Methodology: The participants were 25 Autistic Spectrum Disorder (ASD) children (22 boys and 3 girls) between the age of 3 and 9 years. They were either diagnosed previously by other psychiatrist, psychologist, and developmental pediatrician or suspected by their parents as being autistic. All children were attendants to the Child Psychiatric Clinic in Erfan Psychiatric Hospital in Jeddah, KSA. Samples were collected during the period of June 2006 to March 2008. A control group of 25 children without any psychiatric or medical disorders was age-matched and sex-matched. All parents signed informed consent forms. All autistic children were subjected to a full clinical child psychiatric sheet for the diagnosis of autism spectrum disorder and exclusion of other psychiatric disorders according to the Diagnostic and Statistical Manual of Mental Disorders, 4th Edition (DSM IV). The severity of autistic symptomatology was measured by the Childhood Autism Rating Scale (CARS) and Autism Behavior Checklist (ABC) using the Arabic versions. Both groups were subjected to the Questionnaire on Exposure to Heavy Metals, Physical Symptoms, and Child Development. Hair and baseline urine samples (i.e. unprovoked urine) were taken from both groups and sent to the German clinical and environmental laboratory Micro Trace Minerals Gmbh, for the detection of heavy metals and trace elements levels where metal testing was performed via ICP-MS spectroscopy utilizing cell technique.
Results: By comparing the ASD Group to the Control Group, we found a statistically significant difference in the mean hair levels of arsenic, cadmium, barium, cerium and lead (p=0.01, 0.03, 0.003, 0.003, and 0.03 respectively), and in the mean hair levels of magnesium and zinc (p=0.001 and 0.003 respectively).
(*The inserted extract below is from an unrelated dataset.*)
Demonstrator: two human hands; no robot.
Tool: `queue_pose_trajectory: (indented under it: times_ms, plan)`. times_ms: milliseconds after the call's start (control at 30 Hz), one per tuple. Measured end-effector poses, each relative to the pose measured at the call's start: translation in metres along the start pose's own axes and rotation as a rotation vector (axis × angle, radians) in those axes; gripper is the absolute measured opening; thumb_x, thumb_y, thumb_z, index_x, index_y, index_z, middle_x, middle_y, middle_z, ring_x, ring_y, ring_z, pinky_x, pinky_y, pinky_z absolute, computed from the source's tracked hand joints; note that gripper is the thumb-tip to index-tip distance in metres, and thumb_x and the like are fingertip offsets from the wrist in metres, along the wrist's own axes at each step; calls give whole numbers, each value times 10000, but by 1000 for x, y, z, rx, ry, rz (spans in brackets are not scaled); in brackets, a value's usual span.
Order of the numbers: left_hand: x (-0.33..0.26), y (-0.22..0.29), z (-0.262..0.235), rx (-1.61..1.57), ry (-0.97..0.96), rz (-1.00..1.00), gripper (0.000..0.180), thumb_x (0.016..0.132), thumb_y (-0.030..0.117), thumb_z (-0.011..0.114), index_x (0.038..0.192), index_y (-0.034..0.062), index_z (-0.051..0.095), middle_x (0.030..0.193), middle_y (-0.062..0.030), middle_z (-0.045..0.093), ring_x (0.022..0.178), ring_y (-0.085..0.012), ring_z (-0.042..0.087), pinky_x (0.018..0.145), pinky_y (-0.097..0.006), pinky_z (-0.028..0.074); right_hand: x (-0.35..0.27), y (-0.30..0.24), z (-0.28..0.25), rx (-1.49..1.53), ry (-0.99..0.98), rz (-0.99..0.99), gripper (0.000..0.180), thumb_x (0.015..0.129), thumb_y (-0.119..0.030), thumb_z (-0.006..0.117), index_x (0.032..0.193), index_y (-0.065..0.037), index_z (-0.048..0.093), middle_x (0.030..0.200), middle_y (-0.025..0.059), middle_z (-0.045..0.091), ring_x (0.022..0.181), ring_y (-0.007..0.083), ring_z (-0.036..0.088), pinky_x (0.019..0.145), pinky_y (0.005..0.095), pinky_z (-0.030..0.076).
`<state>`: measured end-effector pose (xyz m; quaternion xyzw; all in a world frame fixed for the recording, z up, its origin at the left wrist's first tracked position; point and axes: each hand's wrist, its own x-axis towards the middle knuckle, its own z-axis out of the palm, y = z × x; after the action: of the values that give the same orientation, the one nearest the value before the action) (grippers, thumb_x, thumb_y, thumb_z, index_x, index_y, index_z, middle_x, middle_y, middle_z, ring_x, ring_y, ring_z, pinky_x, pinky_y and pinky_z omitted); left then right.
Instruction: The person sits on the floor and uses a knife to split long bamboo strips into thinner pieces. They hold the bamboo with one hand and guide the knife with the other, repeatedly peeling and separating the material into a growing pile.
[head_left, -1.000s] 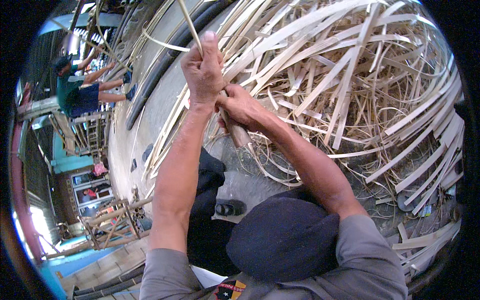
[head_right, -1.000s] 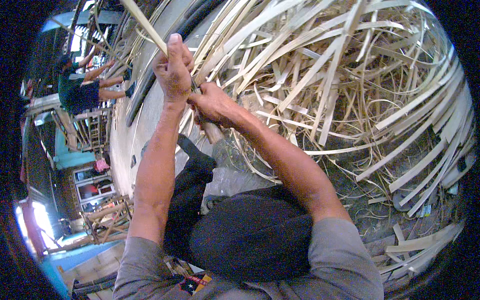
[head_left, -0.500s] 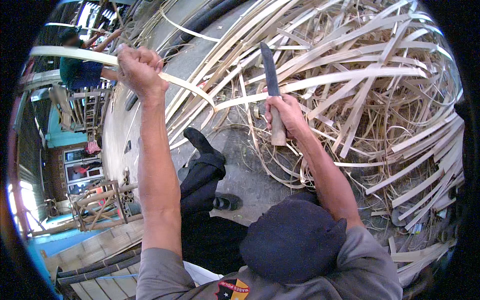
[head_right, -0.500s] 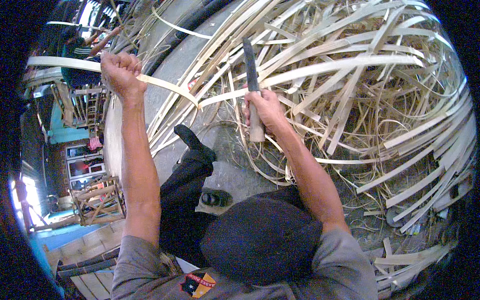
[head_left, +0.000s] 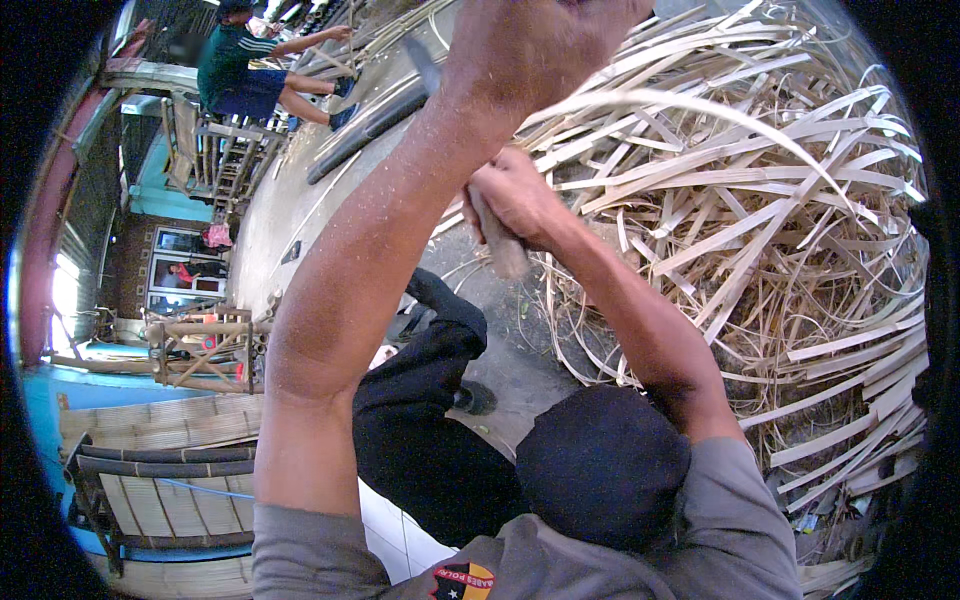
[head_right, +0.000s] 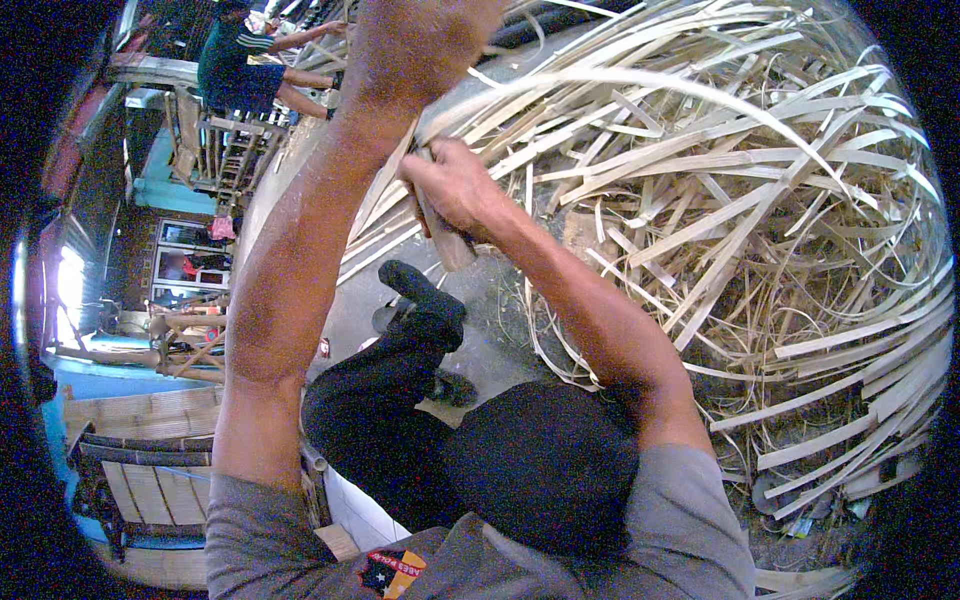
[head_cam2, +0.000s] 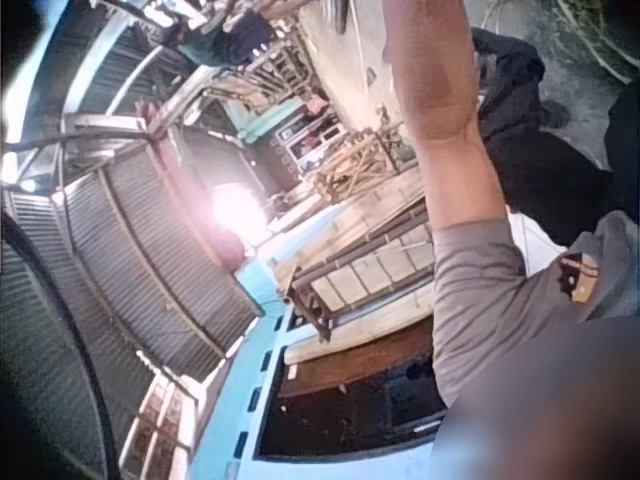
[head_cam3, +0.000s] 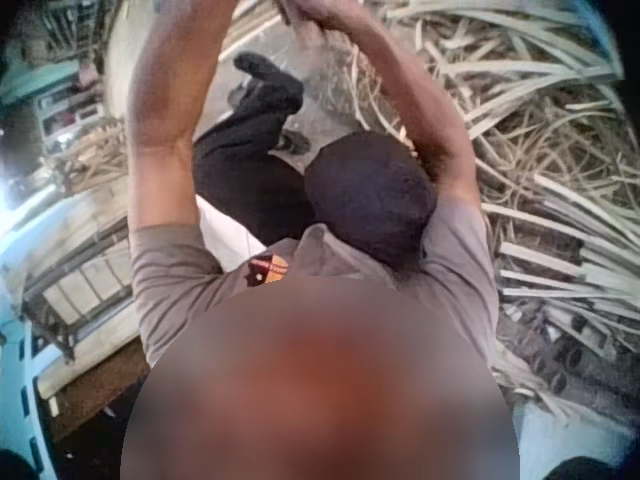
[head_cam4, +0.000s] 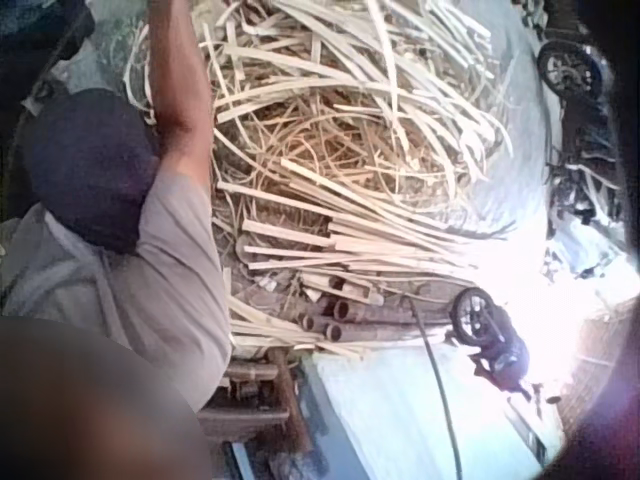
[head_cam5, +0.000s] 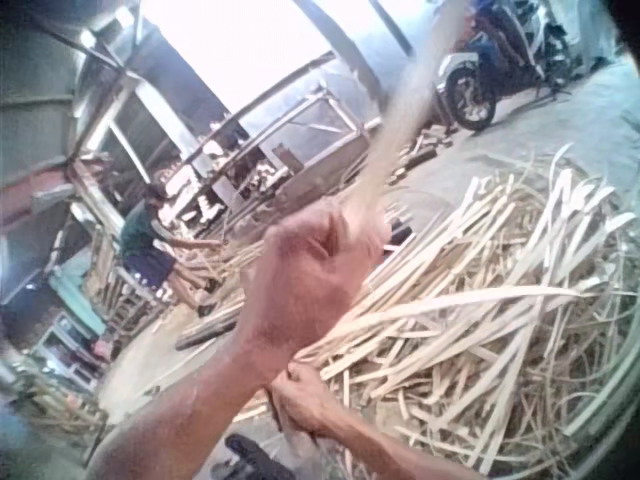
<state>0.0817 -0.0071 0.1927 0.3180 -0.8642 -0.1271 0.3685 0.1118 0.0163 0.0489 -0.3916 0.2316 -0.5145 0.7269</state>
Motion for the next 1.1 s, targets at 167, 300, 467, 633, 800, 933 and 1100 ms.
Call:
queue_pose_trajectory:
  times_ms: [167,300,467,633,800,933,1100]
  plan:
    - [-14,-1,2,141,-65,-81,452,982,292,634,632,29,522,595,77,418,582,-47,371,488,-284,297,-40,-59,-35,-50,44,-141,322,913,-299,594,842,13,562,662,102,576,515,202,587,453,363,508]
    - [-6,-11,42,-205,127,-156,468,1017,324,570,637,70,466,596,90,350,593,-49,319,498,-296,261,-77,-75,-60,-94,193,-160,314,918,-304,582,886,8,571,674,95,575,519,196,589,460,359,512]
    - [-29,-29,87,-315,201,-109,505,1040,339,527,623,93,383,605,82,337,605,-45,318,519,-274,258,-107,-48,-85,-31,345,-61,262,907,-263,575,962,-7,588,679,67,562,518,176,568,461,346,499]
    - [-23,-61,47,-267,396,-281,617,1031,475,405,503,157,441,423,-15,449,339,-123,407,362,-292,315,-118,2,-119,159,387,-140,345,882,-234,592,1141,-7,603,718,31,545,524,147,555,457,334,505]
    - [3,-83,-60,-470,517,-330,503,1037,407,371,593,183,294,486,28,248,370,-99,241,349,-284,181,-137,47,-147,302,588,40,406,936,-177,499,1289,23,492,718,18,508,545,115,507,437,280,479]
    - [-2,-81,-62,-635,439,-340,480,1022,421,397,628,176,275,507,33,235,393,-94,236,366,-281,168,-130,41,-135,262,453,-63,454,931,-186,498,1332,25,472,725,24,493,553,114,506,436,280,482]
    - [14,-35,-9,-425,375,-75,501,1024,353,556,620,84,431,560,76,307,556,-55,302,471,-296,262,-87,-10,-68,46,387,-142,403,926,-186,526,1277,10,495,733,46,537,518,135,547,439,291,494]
There were also statistically significant differences in the mean urine levels of aluminum, barium, cerium, mercury, and lead (p=0.004, 002, 0.014, 0.006 and 0.004 respectively), and in the mean urine levels of copper and germanium (p=0.049 and 0.02 respectively). An agreement was found in both specimen (hair and urine) for barium and lead. The statistically significant differences in mean hair levels of arsenic, cadmium, and cerium were not supported by urine baseline levels. Also, the statistically significant magnesium and zinc levels of hair were not supported by urine levels. A disagreement was also found with copper and germanium concentrations.
Keywords: micronucleus, nucleoplasmic bridges, colon cancer
INTRODUCTION
Autism is a severe developmental disorder which involves social withdrawal, communication deficits, and stereotypic/repetitive behavior. The pathophysiological etiologies which precipitate autism symptoms remain elusive and controversial in many cases, but both genetic and environmental factors (and their interactions) have been implicated. One environmental factor that has received significant attention is the body burden of mercury, lead, and other toxic metals (2-4). Overall there is some evidence to suggest that the neurotoxic metal mercury and possibly other toxic metals are related to the etiology of autism. An epidemio logy study by Windham et al. (5) found that the children with autism excreted 3.1 times as much mercury into their urine, suggesting increased exposure. Lead and cadmium levels were not significantly different.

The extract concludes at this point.